_What to produce_. When you reach the line with "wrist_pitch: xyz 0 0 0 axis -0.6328" in the listing below, transcribe it and each line after it up to and including the line with "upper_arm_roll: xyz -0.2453", exactly and with nothing else.

┄┄┄┄┄┄┄┄┄┄

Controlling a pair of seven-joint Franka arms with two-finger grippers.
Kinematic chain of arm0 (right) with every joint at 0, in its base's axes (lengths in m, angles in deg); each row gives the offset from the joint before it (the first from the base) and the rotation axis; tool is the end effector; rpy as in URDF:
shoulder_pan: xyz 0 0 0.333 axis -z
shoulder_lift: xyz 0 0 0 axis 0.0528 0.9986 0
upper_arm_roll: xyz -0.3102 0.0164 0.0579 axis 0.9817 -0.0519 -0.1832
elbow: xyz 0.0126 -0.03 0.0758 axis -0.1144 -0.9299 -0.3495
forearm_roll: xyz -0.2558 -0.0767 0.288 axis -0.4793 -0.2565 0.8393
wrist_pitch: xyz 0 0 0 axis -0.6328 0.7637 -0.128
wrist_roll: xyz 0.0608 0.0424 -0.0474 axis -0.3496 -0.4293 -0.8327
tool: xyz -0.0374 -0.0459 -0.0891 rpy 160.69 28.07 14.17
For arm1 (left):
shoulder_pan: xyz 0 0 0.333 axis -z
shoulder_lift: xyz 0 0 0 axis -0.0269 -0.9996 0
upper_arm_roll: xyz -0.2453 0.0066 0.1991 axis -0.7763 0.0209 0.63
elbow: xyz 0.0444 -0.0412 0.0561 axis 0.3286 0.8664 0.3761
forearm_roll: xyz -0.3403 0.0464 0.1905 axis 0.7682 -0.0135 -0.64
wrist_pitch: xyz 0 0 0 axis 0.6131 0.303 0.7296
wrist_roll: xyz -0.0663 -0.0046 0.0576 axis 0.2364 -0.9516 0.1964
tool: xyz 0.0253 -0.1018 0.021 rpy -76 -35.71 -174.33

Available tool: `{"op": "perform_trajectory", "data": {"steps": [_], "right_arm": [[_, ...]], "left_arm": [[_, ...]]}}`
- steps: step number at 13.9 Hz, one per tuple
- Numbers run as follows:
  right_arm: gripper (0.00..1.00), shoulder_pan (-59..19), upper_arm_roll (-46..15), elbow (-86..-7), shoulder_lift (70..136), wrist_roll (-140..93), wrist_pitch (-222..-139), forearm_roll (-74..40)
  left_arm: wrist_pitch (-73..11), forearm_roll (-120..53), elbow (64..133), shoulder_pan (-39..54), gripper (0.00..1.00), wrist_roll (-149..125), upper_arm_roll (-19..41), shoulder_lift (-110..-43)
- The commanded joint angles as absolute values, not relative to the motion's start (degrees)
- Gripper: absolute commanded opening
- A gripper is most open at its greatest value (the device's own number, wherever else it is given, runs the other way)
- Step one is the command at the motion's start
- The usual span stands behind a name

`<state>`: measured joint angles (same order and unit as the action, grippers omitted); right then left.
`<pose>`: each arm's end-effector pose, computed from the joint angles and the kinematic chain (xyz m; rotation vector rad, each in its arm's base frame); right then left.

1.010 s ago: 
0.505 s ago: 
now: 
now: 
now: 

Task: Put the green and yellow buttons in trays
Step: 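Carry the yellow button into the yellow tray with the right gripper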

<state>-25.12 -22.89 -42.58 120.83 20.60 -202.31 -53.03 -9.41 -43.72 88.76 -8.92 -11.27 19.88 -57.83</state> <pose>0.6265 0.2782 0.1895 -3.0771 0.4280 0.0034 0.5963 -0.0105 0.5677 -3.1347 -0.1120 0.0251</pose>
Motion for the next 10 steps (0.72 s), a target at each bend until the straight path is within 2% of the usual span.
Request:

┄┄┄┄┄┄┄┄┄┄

_Response_.
wrist_pitch: xyz 0 0 0 axis -0.6328 0.7637 -0.128
wrist_roll: xyz 0.0608 0.0424 -0.0474 axis -0.3496 -0.4293 -0.8327
tool: xyz -0.0374 -0.0459 -0.0891 rpy 160.69 28.07 14.17
For arm1 (left):
shoulder_pan: xyz 0 0 0.333 axis -z
shoulder_lift: xyz 0 0 0 axis -0.0269 -0.9996 0
upper_arm_roll: xyz -0.2453 0.0066 0.1991 axis -0.7763 0.0209 0.63

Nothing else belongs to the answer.